Problem description = Without changing a word, copy every line of the listing below and leave out the images.

# # # # # # #

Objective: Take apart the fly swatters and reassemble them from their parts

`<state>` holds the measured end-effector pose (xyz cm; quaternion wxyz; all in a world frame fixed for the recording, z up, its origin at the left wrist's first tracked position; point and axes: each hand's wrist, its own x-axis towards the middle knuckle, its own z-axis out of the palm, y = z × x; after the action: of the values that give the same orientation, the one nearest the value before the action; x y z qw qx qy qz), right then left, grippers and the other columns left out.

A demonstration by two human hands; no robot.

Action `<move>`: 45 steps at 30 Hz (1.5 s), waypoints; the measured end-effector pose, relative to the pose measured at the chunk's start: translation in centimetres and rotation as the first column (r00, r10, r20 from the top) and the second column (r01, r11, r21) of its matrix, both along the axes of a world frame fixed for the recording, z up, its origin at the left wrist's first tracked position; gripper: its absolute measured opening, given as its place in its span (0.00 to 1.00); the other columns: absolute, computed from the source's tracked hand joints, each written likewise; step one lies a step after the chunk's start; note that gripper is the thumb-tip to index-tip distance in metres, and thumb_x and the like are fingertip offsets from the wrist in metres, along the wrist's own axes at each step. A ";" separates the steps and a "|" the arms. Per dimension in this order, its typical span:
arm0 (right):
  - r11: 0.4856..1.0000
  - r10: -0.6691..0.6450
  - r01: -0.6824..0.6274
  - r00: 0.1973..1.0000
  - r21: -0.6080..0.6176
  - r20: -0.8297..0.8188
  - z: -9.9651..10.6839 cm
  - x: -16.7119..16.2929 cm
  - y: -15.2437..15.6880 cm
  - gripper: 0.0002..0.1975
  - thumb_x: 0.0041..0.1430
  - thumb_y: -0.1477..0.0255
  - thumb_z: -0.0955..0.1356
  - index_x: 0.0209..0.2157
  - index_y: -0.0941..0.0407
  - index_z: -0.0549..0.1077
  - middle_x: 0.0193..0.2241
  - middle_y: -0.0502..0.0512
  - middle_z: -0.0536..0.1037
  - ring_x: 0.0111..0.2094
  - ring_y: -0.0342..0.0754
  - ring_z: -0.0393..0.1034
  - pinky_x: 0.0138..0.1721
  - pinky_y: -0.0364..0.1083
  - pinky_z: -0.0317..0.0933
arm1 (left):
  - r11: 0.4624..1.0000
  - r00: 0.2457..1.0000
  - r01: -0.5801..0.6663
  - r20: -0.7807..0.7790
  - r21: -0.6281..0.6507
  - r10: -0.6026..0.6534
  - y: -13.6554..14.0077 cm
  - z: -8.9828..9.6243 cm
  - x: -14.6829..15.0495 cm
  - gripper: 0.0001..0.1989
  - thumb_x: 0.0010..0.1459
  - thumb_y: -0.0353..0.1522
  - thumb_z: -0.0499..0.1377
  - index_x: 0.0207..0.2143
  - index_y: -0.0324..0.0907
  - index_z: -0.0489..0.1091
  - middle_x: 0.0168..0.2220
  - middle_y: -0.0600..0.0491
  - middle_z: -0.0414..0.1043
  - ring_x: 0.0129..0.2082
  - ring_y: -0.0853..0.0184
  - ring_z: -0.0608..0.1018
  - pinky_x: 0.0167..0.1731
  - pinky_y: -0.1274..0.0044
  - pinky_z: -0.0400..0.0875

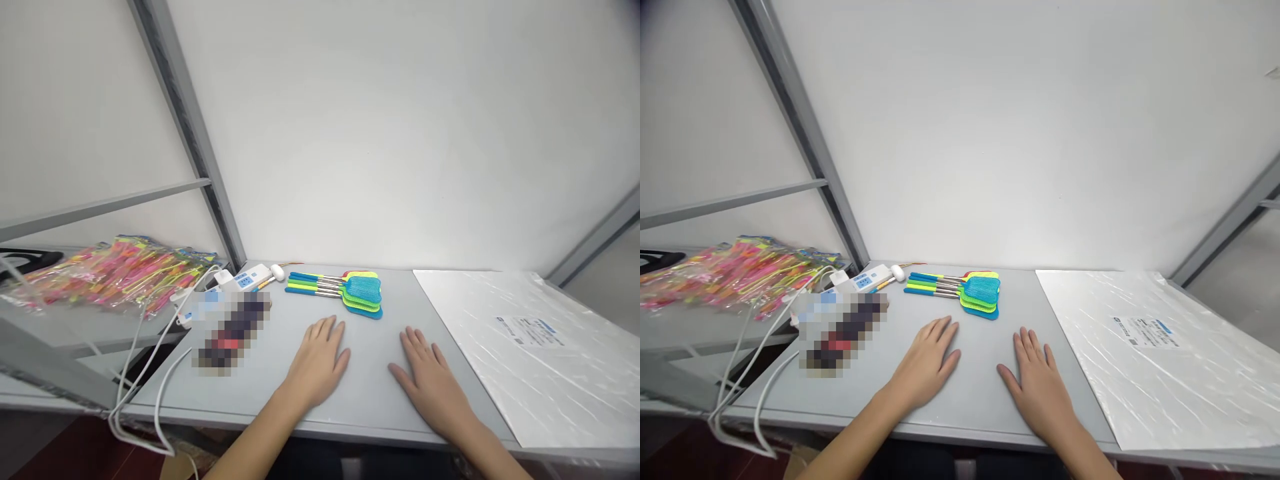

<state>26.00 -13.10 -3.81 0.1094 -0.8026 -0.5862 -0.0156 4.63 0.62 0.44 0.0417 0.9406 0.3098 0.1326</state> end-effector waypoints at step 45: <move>0.990 0.087 -0.108 0.974 0.090 0.211 -2.3 1.9 -0.5 0.32 0.62 0.53 0.59 0.63 0.53 0.60 0.64 0.54 0.56 0.64 0.59 0.51 0.58 0.62 0.58 | 0.980 0.996 -0.080 0.057 0.181 0.071 14.6 2.0 4.3 0.15 0.67 0.33 0.46 0.45 0.49 0.72 0.57 0.48 0.63 0.56 0.54 0.61 0.52 0.59 0.57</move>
<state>27.90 -13.64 -6.10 0.0888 -0.7605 -0.6314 -0.1230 8.93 15.22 2.47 -0.0425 0.9244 0.3305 0.1855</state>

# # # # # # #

Answer to this problem =
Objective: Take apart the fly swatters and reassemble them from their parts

`<state>` holds the measured end-effector pose (xyz cm; quaternion wxyz; all in a world frame fixed for the recording, z up, its origin at the left wrist's first tracked position; point and axes: each hand's wrist, its own x-axis towards the middle knuckle, its own z-axis out of the palm, y = z × x; after the action: of the values that give the same orientation, the one nearest the value before the action; x y z qw qx qy qz), right then left, grippers and the other columns left out.

A demonstration by two human hands; no robot.

Action `<move>`: 45 steps at 30 Hz (1.5 s), waypoints; the measured end-effector pose, relative to the pose measured at the chunk's start: translation in centimetres and rotation as the first column (r00, r10, r20 from the top) and the second column (r01, r11, r21) of its matrix, both along the axes of a world frame fixed for the recording, z up, its origin at the left wrist's first tracked position; gripper: its absolute measured opening, given as its place in its span (0.00 to 1.00); the other columns: absolute, computed from the source's tracked hand joints, each written likewise; step one lies a step after the chunk's start; note that gripper is the thumb-tip to index-tip distance in metres, and thumb_x and the like are fingertip offsets from the wrist in metres, along the wrist's own axes at each step. A ";" separates the steps and a "|" the arms. Per dimension in this order, its typical span:
arm0 (right):
  - r11: 0.4856..1.0000
  - r10: -0.6691..0.6450
  - r01: -0.6824..0.6274
  - r00: 0.1973..1.0000
  - r21: -0.6080..0.6176
  - r20: -0.8297..0.8188
  - z: -9.9651..10.6839 cm
  - x: -16.7119..16.2929 cm
  - y: -15.2437..15.6880 cm
  - gripper: 0.0002..0.1975
  - thumb_x: 0.0041..0.1430
  - thumb_y: -0.1477..0.0255
  - thumb_z: -0.0955..0.1356
  - index_x: 0.0209..0.2157
  - index_y: -0.0941..0.0407
  - index_z: -0.0549..0.1077
  - middle_x: 0.0193..0.2241
  - middle_y: -0.0502..0.0512
  - middle_z: -0.0536..0.1037
  - ring_x: 0.0111..0.2094
  - ring_y: -0.0342..0.0754
  - ring_z: -0.0393..0.1034
  - pinky_x: 0.0138..0.1721
  - pinky_y: -0.0364..0.1083
  - pinky_z: -0.0317..0.0933
arm1 (left):
  - r11: 0.4624..1.0000
  - r00: 0.2457..1.0000
  - r01: -0.5801..0.6663
  - r20: -0.7807..0.7790
  - r21: -0.6281..0.6507
  - r10: -0.6026..0.6534
  - y: -13.6554..14.0077 cm
  - z: -8.9828..9.6243 cm
  - x: -14.6829..15.0495 cm
  - gripper: 0.0001..0.1989
  - thumb_x: 0.0010..0.1459
  - thumb_y: -0.0353..0.1522
  - thumb_z: -0.0499..0.1377
  - index_x: 0.0207..0.2143
  - index_y: -0.0324..0.0907
  - index_z: -0.0489..0.1091
  - middle_x: 0.0168..0.2220
  - middle_y: -0.0600..0.0491
  - middle_z: -0.0414..0.1043
  - ring_x: 0.0129..0.2082
  - ring_y: -0.0853..0.0184
  - ring_z: -0.0608..0.1018
  - pinky_x: 0.0167..0.1731
  - pinky_y: -0.1274..0.0044
  - pinky_z: -0.0400..0.0875


<state>26.00 -13.10 -3.81 0.1094 -0.8026 -0.5862 -0.0156 4.63 0.62 0.44 0.0417 0.9406 0.3098 0.1326</state> end-effector waypoints at step 45: <move>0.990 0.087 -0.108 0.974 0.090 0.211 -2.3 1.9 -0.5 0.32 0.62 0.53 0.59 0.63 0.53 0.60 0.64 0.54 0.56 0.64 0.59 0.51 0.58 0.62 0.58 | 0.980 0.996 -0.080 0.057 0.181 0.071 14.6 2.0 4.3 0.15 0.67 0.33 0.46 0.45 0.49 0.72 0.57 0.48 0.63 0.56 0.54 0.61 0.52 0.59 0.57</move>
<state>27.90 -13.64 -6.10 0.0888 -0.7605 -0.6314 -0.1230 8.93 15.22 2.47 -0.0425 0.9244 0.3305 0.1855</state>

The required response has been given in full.